家族に聞かれるのが恥ずかしいから、クーラーのついていない真夏の暑い部屋に閉じこもって録音したのを今でも覚えています(笑)。
千尋役の合格に「宮崎駿監督の作品だよ!?」と事務所が大騒ぎ
――いまの柊さんの千尋のセリフが、映画のままで感動しています……。
柊 え、本当ですか? 嬉しい!
――オーディションのときに意識したことはありますか?
柊 特に意識したことはなかったですね。というのも、先ほども言ったようにオーディションの時点ではストーリーが全然わからなかったので。
わかっていたのは、千尋のお父さんとお母さんが豚になってしまったあとの「夢だ夢だ!! 覚めろ覚めろ!!」「あぁ、透けてる!!」というセリフくらい。
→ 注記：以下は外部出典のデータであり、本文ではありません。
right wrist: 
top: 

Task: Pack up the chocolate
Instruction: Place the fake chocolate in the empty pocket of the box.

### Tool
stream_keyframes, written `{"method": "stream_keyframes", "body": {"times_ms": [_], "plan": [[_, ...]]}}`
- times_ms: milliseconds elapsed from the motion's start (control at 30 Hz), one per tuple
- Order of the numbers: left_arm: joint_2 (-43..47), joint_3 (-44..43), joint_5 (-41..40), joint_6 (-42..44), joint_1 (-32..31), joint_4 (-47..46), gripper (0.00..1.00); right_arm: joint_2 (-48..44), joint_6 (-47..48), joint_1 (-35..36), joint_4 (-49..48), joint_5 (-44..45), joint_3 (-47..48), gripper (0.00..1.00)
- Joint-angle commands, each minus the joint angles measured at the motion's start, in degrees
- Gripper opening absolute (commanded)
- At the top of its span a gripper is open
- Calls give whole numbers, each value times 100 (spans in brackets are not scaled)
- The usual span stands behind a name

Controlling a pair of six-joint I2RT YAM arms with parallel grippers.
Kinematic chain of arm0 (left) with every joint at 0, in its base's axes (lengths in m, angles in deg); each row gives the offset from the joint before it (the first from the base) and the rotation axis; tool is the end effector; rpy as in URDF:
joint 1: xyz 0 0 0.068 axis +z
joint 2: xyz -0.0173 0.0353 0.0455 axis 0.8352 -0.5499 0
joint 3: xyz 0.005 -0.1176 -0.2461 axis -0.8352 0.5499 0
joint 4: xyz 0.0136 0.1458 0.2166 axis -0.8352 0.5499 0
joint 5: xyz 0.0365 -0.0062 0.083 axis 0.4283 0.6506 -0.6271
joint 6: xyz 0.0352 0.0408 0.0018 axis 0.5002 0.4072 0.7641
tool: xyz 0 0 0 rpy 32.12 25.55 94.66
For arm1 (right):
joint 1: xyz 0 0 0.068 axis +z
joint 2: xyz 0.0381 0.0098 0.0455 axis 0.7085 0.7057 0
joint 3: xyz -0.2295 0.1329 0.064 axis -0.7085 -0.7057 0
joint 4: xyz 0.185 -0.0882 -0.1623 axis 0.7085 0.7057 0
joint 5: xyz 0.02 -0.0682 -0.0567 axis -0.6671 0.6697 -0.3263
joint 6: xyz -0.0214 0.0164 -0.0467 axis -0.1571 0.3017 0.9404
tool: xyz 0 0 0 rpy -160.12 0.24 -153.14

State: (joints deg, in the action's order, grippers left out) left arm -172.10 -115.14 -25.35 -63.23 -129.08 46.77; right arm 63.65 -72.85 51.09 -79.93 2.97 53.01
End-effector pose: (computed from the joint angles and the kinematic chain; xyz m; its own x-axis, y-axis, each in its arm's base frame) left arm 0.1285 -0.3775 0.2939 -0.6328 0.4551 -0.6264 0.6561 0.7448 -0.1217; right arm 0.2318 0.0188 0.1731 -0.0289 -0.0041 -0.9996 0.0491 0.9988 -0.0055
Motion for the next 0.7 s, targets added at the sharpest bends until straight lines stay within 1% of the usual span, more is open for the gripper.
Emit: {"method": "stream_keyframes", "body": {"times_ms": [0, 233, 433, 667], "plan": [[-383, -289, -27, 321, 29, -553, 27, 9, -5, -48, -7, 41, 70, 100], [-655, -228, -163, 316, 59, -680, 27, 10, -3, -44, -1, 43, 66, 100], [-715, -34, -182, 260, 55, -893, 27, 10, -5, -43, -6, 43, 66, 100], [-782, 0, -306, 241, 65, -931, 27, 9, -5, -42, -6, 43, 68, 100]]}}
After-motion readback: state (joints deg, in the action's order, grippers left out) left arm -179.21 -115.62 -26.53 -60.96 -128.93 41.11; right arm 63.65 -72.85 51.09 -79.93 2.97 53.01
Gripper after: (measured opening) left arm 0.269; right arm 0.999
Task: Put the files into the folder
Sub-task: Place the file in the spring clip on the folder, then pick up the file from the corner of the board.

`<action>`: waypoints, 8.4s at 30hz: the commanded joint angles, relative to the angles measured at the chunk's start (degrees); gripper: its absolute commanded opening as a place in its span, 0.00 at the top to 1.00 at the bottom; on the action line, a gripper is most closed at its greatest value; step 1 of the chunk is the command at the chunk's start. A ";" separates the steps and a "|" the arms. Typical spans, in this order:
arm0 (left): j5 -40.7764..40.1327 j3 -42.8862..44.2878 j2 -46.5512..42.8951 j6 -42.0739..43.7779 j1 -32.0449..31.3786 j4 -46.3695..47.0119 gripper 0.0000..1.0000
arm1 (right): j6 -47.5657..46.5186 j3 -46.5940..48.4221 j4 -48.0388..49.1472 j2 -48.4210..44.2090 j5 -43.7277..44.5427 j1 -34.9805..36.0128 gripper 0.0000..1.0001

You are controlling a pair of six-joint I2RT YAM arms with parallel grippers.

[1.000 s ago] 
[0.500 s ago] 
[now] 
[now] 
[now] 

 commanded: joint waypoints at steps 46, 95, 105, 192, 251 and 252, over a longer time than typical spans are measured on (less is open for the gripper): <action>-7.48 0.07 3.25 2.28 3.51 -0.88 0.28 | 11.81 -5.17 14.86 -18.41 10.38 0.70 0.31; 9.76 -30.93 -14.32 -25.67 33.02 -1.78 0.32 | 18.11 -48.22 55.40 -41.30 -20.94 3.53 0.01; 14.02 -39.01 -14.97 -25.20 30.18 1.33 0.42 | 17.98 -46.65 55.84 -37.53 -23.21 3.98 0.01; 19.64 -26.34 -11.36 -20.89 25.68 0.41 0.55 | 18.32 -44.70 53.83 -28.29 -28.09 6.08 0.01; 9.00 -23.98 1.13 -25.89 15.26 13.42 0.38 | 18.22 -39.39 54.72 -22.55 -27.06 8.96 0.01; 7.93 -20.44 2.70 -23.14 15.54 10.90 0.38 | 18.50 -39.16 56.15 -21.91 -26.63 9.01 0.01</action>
それを参考に自分なりに演じたら、ありがたいことに合格をいただいた、という感じです。
――柊さん自身はジブリをあまり知らなくても、受かったときの周りの反応はすごかったのでは?
柊 実は、私だけじゃなくて母もエンタメ系の話題には疎いんですよ。だから受かったことを家族に報告しても「へえ、よかったね」という感じで。
でも、事務所では「ジブリだよ!? 宮崎駿監督の作品だよ!?」と大騒ぎをしていたので、その反応を見て少しずつ「すごいことなんだ」と実感しましたね。
アフレコでは朝から夜まで喋りっぱなし
――合格後、アフレコはどのように進んでいったのでしょう。
柊 アフレコ自体はトータルで1週間くらいで、映画を前半と後半にわけて録音しました。朝スタジオに入ってから夜までほぼ喋りっぱなしのときもありましたね。
アフレコ中はお茶を飲んだり、お昼を食べたりする休憩はありましたけど、待ち時間とかはほとんどなくて。合間に共演者と雑談する、みたいな時間もほぼなかったんですよ。私が一番セリフの多い役だったからかもしれませんけど。
――当時は中学1年生ですよね。慣れない環境で、しかも初挑戦の声優のお仕事をこなすのは大変ではなかったですか?